No matrix, and continuity is no longer free
In Vol I every linear transformation between finite-dimensional spaces was a matrix once you chose bases, and every such map was automatically continuous. Both facts evaporate in infinite dimensions: there is no finite matrix, and a linear map can be wildly discontinuous, sending a convergent input sequence to a divergent output.
An operator T is a bounded operator when there is a constant C with ||Tx|| <= C ||x|| for all x. "Bounded" here does not mean its values stay in a box — it means it does not stretch lengths by more than a fixed factor. The decisive theorem: for linear maps, bounded is equivalent to continuous. So bounded operators are exactly the linear maps that respect limits.
Worked examples: shift, multiplication, differentiation
Three operators on sequence/function spaces
1) RIGHT SHIFT on ell^2:
S(x_1, x_2, x_3, ...) = (0, x_1, x_2, ...)
||Sx|| = ||x|| exactly -> bounded, ||S|| = 1 (an isometry).
Note: S is injective but NOT surjective (nothing maps to e_1).
In finite dim, injective => surjective. Here it FAILS.
2) MULTIPLICATION on L^2[0,1]: (M_g f)(t) = g(t) f(t)
if |g(t)| <= K everywhere, ||M_g f|| <= K ||f||
-> bounded, ||M_g|| = sup |g| = ess-sup of g.
3) DIFFERENTIATION D f = f' on L^2:
take f_n(t) = sin(n t): ||f_n|| stays ~ constant,
but D f_n = n cos(n t): ||D f_n|| grows like n -> infinity.
No constant C bounds it -> D is UNBOUNDED (discontinuous).The shift operator already breaks a load-bearing Vol I intuition: in finite dimensions an injective operator is automatically surjective (the rank-nullity theorem guarantees it). The right shift is injective yet misses e_1 entirely — left versus right inverses come apart, and one-sided invertibility becomes a real phenomenon. This single example will return to haunt the spectrum in Guide 5.

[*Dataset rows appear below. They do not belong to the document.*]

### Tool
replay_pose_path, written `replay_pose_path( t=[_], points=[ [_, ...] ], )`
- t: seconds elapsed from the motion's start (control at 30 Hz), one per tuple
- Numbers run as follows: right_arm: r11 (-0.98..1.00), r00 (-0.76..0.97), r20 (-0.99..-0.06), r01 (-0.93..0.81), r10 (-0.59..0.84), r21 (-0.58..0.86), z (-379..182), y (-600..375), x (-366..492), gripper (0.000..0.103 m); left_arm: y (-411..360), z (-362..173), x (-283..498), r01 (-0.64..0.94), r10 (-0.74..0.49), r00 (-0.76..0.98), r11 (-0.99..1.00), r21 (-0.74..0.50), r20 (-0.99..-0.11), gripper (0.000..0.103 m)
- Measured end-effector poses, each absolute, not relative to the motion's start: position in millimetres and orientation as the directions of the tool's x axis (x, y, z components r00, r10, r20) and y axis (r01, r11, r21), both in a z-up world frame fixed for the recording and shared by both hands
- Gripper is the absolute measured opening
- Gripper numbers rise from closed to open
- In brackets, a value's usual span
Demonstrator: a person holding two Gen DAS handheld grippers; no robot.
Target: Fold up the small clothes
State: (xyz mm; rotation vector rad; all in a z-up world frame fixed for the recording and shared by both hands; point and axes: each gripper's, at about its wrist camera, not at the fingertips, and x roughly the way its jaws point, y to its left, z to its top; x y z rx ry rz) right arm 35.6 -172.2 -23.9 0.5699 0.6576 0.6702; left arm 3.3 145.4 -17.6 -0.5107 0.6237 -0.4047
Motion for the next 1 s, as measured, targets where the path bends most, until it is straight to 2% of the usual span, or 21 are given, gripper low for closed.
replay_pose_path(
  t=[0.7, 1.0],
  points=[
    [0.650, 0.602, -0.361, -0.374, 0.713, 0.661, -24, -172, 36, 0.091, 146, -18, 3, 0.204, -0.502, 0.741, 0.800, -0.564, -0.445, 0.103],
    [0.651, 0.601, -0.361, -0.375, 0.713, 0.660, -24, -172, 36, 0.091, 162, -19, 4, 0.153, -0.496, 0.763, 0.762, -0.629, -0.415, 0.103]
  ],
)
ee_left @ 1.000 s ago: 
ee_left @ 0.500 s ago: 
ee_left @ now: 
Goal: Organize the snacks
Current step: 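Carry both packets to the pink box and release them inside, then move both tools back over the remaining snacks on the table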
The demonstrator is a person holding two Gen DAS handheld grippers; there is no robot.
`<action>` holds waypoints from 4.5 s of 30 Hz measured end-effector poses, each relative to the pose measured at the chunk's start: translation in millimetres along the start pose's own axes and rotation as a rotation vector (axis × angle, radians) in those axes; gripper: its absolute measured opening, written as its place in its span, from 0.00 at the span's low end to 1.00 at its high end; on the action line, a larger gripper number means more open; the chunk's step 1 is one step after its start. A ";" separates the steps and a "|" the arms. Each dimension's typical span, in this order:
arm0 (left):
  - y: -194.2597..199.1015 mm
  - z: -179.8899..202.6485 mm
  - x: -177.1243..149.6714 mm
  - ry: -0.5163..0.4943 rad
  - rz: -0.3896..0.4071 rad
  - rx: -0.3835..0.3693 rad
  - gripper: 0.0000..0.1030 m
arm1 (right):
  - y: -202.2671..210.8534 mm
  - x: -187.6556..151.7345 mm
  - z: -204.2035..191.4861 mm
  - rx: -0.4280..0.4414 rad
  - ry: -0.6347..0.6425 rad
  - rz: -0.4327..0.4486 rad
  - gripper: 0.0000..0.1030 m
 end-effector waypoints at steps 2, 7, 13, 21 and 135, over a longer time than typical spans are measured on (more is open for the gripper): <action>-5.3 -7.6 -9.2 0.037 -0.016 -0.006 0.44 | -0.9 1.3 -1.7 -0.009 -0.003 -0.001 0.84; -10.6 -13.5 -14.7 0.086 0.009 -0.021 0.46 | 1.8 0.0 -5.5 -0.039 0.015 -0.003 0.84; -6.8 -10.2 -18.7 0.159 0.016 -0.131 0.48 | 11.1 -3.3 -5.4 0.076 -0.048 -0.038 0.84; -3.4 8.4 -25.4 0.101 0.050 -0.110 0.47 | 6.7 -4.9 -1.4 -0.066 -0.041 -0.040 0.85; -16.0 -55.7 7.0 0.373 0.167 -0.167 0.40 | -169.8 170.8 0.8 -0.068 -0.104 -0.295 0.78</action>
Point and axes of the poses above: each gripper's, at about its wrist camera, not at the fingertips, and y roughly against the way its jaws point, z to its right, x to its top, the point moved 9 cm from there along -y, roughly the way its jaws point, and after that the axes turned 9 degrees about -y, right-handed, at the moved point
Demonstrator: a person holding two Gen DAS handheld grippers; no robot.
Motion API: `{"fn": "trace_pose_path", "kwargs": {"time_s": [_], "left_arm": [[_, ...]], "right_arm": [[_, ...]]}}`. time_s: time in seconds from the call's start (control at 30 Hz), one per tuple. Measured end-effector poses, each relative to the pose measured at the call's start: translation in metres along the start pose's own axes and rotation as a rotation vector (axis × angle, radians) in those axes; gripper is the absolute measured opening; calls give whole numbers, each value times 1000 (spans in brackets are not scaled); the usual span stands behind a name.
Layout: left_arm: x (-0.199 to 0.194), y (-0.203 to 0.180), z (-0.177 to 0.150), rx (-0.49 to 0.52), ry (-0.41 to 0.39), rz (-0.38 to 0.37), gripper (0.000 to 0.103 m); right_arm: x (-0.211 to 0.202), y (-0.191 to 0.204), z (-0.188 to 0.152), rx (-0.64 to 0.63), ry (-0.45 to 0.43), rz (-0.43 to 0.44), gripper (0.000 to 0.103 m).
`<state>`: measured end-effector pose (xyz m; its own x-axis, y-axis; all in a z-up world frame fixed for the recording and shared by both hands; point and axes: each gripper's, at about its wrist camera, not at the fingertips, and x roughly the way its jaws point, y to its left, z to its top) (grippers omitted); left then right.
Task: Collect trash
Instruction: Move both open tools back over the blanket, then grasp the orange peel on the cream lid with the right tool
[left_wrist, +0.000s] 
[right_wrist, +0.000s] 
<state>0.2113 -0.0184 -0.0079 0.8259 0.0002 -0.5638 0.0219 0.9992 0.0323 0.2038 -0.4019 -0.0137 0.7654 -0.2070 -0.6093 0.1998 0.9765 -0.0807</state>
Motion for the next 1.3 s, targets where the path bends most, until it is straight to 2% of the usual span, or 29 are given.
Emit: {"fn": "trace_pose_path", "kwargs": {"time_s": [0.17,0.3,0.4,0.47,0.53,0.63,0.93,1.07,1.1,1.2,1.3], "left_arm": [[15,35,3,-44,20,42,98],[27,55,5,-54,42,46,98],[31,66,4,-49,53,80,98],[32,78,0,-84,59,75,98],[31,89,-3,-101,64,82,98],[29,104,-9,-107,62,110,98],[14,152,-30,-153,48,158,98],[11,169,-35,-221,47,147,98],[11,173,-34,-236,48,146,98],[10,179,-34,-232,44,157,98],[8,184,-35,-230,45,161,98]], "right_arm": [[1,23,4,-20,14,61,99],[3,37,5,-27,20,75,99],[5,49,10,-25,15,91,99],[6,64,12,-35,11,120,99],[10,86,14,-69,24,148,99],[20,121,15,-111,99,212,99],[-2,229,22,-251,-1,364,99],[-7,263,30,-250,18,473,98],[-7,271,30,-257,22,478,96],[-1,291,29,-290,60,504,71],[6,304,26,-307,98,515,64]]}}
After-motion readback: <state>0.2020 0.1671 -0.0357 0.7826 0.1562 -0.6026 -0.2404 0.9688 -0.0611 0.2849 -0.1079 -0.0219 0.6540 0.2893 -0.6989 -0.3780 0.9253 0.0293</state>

Riesz representation and the adjoint
How do we recover the transpose without a matrix? Through the Riesz representation theorem: in a Hilbert space, *every* bounded linear functional f(x) is just an inner product f(x) = <x, v> against one fixed vector v, and ||f|| = ||v||. Functionals and vectors are the same data. This is the engine that turns abstract dual statements back into concrete geometry.
Riesz lets us define the adjoint T* of a bounded operator by the rule <Tx, y> = <x, T* y> for all x, y. For a matrix this is exactly the conjugate transpose, so T* generalizes A^T (or A^* over C). An operator is self-adjoint when T = T* — the infinite-dimensional twin of a symmetric matrix — and self-adjointness is what will make the spectral theorem work in Guide 4.
Adjoint via <Tx, y> = <x, T*y>
Right shift S on ell^2: S(x_1, x_2, ...) = (0, x_1, x_2, ...)
<Sx, y> = x_1 y_2 + x_2 y_3 + ...
= <x, (y_2, y_3, y_4, ...)>
=> S*(y_1, y_2, y_3, ...) = (y_2, y_3, ...) = the LEFT shift.
So (right shift)* = left shift. Check the asymmetry:
S* S = I (left-then-right undoes -> identity)
S S* != I (S S* kills the first coordinate)
Left and right inverses differ -> a purely infinite-dim effect.